Democrat Brad Morris hopes to replace incumbent Republican Rep. Alan Nunnelee in the U.S. House of Representatives.
Photo by Courtesy Brad Morris Campaign
On Oct. 25, incumbent Republican U.S. Rep. Alan Nunnelee (1st District) met Democratic challenger Brad Morris, an Oxford attorney, at the University of Mississippi for a half-hour face-off. Despite the brief time allotted, the men jammed in a lot of information to try to distinguish themselves along ideological lines. The Jackson Free Press fact-checked the candidates' statements.
Rep. Alan Nunnelee
Claim: "The accounting firm Ernst and Young has said if we raise taxes on job creators--which, incidentally we already have the highest tax of any country in the industrialized world on those that create jobs--that means three-quarters of a million people are going to lose their jobs."
Verdict: Partly right. While Ernst and Young did issue a widely cited report earlier this year that stated 750,000 jobs would be lost if the Bush-era tax cuts expire, Nunnelee's facts about the U.S. tax rate are murkier. In March, the U.S. surpassed Japan to become the nation's highest corporate tax rate, 36.8 percent. It is also true, however, that corporate tax receipts as a share of profits remain at the lowest level in the past four decades. Total corporate federal taxes paid stand at around 12.1 percent.
Claim: "For two years, the president had the ability to do whatever he wanted unchecked."
Verdict: Wrong. It's a common GOP response to charges from Democrats that blame the Republican-led Congress for stifling the president's agenda. Republicans like to say that Obama had Democratic majorities during his first two years in office, but failed to take actions that would lift the U.S. out of recession.
But that's not really the whole story. Although Democrats held control of both congressional chambers, they never had a filibuster-proof 60 votes in the Senate. After the death of Massachusetts Sen. Edward Kennedy, Democrats temporarily had 60 seats (for about four months), but late West Virginia Sen.
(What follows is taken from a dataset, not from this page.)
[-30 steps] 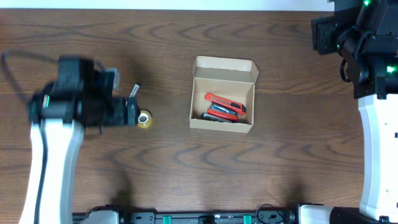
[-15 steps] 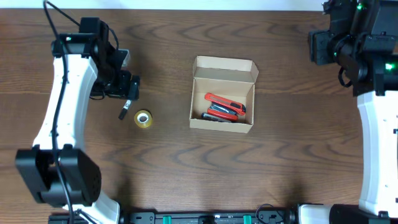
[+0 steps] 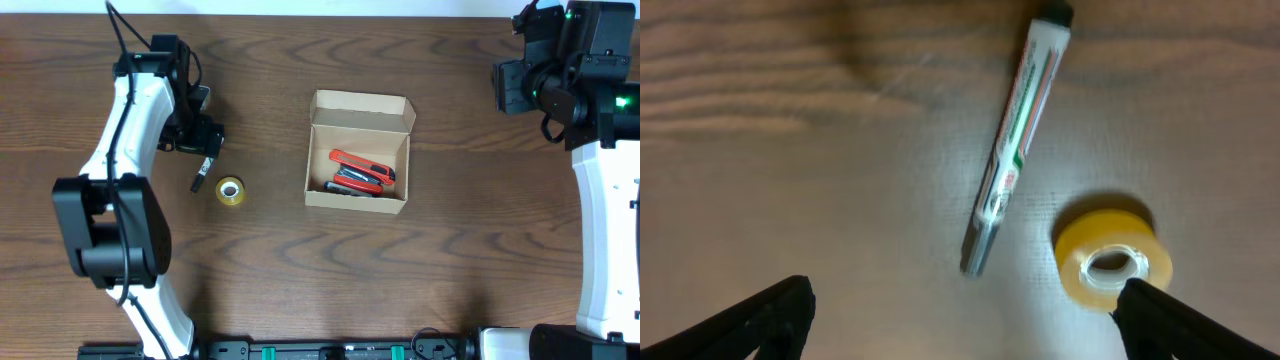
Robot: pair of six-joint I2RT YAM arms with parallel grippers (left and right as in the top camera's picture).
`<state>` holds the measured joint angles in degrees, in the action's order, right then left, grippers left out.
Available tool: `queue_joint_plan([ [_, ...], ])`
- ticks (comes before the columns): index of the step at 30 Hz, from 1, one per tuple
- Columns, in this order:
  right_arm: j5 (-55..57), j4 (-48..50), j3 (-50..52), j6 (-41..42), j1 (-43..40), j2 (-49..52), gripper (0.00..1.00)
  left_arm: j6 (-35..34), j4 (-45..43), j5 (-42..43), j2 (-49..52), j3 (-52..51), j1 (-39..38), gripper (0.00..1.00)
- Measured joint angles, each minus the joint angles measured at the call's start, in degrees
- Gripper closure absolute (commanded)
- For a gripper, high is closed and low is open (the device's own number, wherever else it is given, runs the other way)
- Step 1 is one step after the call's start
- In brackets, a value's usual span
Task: Pack container
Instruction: 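Move the left gripper over the black-capped marker and lower toward it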
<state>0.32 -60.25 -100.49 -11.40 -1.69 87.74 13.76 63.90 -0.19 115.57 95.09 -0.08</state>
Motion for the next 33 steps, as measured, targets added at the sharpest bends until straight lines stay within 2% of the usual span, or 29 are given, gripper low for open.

Robert Byrd was reportedly in poor health and too sick to cast votes. In 2010, Republicans took over in the House.
Claim: "Let's look at history and see what changed between the year 2000, when we were running trillion-dollar surpluses when Bill Clinton left office and today, when we're running trillion-dollar deficits..."
Verdict: Right. The Congressional Budget Office issued a report in January 2001, when President George W. Bush took office and projected budget surpluses of $5.6 trillion until 2011. When Bush left office, in 2008, the CBO found total debt was $10.6 trillion.
Claim: "We fought a two-front war in Iraq and Afghanistan ... and we largely paid for both of those wars on credit. Congress did not provide a dime to pay for them until after 2006/2007."
Verdict: Right. Here's what the Brown University-based Cost of War Project had to say about the wars: "Iraq war costs have topped $1 trillion, said Scott Lilly, former staff director for the House Appropriations Committee and now a research fellow at the left-leaning Center for American Progress. Neither Bush's war effort in Afghanistan nor Obama's escalation there has been paid for, both analysts noted."
Claim: "The Violence Against Women Act is sitting there unpassed amid partisan squabbles."
Verdict: Partly right. Morris is referring to the VAWA reauthorization bill, which the Senate passed in May. However, the House passed its own version that did not include protections contained in the Senate bill for gay, immigrant, American Indian and student victims. Critics of the House plan also said the bill rolled back rights of immigrant women, including for unauthorized immigrants. Lawmakers have not reconciled the differences between the two versions.